▶ _What you are asked to do_
Read the lines below and count those that have the word "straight". Respond with the number only.

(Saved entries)
- - - - -

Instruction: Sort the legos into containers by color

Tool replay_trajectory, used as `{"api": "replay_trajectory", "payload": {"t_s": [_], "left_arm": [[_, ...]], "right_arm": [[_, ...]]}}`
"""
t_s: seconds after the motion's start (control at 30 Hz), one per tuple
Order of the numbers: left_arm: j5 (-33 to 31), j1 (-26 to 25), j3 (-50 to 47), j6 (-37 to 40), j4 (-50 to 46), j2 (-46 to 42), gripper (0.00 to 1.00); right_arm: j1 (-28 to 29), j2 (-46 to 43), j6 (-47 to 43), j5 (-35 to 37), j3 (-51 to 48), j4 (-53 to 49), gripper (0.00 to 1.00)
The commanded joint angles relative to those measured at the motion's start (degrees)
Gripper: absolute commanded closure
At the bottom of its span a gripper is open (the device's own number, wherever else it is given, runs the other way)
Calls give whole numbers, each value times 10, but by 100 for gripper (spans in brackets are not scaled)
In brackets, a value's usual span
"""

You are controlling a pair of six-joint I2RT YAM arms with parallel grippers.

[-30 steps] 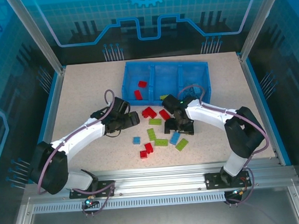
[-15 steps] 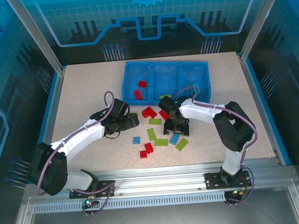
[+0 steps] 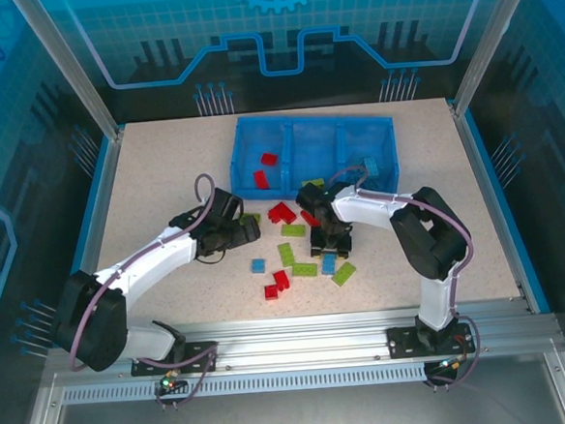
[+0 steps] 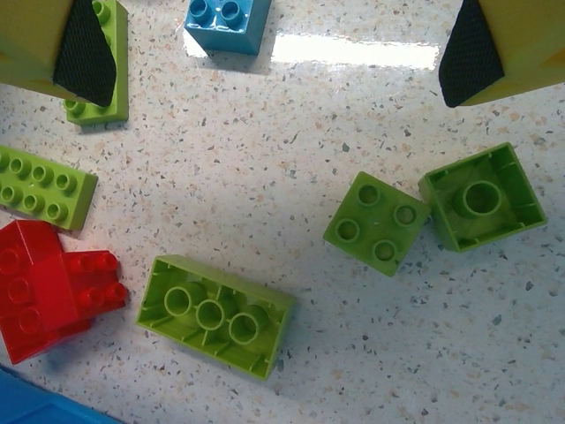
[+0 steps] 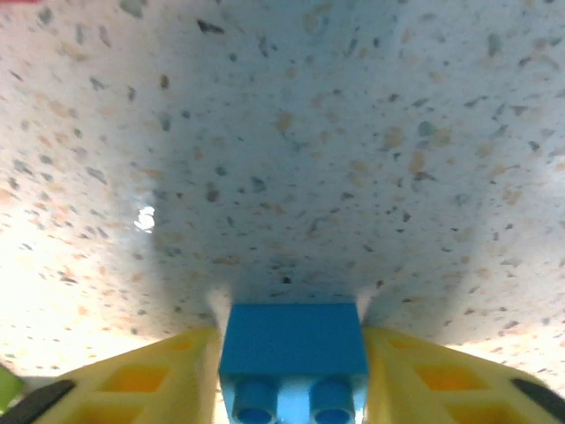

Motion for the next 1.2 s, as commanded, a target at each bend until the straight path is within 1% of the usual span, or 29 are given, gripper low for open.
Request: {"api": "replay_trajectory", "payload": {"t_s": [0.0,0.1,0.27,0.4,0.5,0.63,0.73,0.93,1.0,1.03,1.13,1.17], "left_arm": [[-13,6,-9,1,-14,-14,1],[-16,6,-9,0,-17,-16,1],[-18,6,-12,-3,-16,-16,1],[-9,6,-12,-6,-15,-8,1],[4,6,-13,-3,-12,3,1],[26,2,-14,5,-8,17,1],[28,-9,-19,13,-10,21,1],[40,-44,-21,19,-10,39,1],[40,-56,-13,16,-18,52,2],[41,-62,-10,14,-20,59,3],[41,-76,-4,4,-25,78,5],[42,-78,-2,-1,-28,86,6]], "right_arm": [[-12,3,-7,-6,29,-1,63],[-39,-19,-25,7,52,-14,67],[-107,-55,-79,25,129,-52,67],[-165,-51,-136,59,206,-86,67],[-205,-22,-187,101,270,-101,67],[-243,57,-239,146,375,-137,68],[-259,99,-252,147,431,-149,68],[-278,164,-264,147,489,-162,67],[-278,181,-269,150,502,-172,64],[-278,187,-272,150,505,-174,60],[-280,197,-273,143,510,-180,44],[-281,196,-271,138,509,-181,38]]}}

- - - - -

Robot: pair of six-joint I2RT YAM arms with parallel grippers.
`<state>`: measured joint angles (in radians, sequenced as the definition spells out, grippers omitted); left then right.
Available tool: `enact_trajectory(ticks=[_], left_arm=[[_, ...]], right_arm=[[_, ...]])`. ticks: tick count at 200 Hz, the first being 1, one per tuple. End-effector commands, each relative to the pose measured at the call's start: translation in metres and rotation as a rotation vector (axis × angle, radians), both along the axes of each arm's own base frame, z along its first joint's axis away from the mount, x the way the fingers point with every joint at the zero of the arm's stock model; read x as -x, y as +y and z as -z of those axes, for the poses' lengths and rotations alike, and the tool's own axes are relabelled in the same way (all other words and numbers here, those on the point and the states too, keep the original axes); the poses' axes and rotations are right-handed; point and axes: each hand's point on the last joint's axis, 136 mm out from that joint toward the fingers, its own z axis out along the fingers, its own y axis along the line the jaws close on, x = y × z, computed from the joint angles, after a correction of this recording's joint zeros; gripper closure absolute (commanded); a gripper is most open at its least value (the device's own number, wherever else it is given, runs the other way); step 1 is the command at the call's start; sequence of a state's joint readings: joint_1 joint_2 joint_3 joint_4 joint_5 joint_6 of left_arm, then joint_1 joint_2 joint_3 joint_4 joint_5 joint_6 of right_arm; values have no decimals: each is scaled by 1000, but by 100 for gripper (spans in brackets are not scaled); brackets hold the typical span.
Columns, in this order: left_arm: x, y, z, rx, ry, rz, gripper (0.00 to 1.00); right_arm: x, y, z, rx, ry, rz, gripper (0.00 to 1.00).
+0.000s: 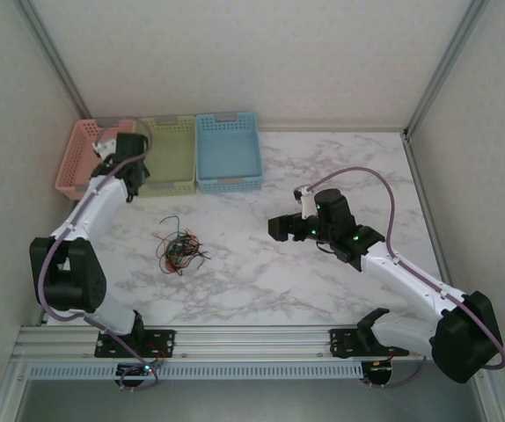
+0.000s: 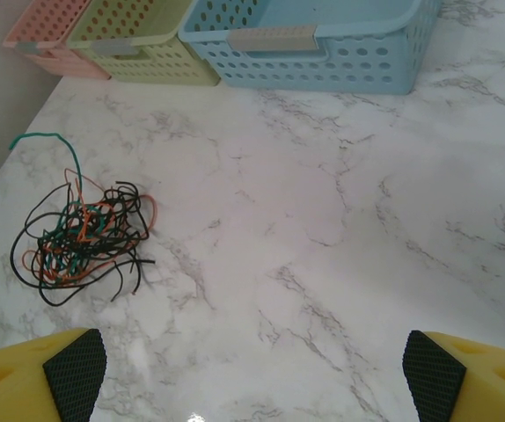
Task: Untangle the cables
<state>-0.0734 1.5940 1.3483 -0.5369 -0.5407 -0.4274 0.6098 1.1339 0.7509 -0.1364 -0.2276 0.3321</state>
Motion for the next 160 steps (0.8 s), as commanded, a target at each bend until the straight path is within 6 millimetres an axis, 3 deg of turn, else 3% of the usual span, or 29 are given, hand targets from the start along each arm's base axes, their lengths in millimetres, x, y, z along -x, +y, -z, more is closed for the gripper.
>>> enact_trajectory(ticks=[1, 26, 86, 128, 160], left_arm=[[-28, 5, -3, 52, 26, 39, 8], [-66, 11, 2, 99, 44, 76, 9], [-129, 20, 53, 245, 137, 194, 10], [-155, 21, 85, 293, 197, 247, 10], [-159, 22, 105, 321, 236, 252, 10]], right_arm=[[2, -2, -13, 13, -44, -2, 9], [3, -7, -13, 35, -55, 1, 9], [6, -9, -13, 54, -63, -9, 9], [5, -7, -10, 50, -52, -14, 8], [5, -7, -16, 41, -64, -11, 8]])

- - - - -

▶ _Answer_
2